Page 1 of 1

RegEx misses unicode bullet

Posted: 06 Jul 2020, 18:38
by Kapitano
I'm using AHK2 (version a108) to process text with some non-ascii characters. I cut it from the clipboard into an array, delimiting at `n:

Code: Select all

PageArray := StrSplit(Clipboard , "`n")
...and I want to remove the start of lines up to the bullet character (U+2022).

Code: Select all

Line := RegExReplace(Line , "^(?:.+?•)(.+?)" , "$1")
But, AHK seems not to recognise the bullet character - the RegEx line does nothing. AHK a113 has the same problem. Is this part of a larger problem with non-ascii characters? Is there a workaround?

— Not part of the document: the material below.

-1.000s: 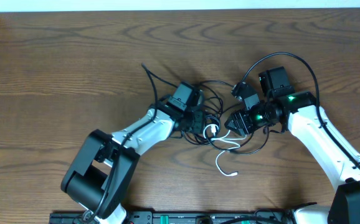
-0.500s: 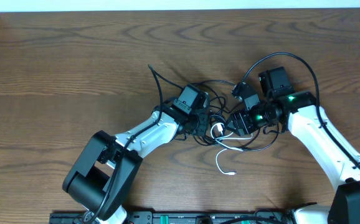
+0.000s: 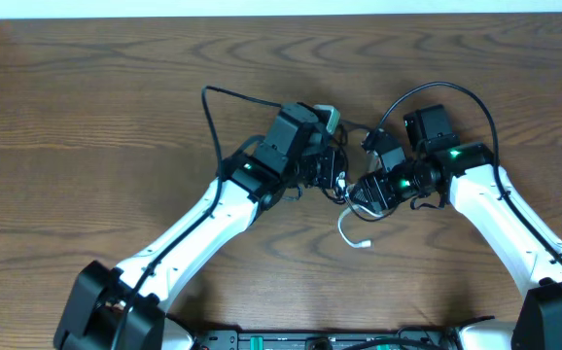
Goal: Untangle cables
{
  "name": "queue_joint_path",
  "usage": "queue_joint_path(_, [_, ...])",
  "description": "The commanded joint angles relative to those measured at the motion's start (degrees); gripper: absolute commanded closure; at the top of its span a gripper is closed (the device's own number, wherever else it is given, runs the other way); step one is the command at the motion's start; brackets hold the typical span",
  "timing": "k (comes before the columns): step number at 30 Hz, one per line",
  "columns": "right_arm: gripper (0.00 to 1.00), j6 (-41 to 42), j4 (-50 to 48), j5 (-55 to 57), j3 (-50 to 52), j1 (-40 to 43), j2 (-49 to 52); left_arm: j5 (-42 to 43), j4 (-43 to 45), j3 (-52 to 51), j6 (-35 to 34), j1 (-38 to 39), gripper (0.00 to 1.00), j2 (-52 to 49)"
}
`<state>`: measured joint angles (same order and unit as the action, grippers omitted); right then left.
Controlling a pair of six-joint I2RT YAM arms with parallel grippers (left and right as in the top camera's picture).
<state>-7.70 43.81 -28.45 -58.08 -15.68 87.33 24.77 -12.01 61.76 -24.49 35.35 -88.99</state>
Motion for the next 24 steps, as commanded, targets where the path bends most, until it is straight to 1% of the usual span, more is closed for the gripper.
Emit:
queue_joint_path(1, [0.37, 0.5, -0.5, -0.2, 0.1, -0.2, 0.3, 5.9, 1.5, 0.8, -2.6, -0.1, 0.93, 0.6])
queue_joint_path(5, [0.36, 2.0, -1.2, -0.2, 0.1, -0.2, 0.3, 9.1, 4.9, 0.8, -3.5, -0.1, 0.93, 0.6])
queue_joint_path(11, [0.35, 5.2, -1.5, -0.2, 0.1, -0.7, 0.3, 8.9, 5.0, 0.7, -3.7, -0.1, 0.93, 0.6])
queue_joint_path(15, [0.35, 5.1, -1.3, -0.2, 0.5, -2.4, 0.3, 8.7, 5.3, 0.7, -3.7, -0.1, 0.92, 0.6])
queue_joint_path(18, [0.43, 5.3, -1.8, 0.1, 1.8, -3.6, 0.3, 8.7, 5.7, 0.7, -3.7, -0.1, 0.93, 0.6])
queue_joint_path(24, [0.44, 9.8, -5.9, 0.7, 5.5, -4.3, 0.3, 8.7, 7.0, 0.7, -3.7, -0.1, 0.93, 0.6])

Re: RegEx misses unicode bullet

Posted: 06 Jul 2020, 18:49
by swagfag

Code: Select all

MsgBox RegExReplace('abc•xyz' , "^(?:.+?•)(.+?)" , "$1") ; xyz
cant reproduce with a115

Code: Select all

Clipboard
is A_Clipboard post a111

make sure u save ur scripts as utf-8 with BOM

Re: RegEx misses unicode bullet

Posted: 06 Jul 2020, 19:45
by Kapitano
> make sure u save ur scripts as utf-8 with BOM

Oh crap, I think that's it. Excuse me while I go and slap myself.

Re: RegEx misses unicode bullet

Posted: 07 Jul 2020, 22:35
by lexikos
FYI, UTF-8 is the default since v2.0-a112.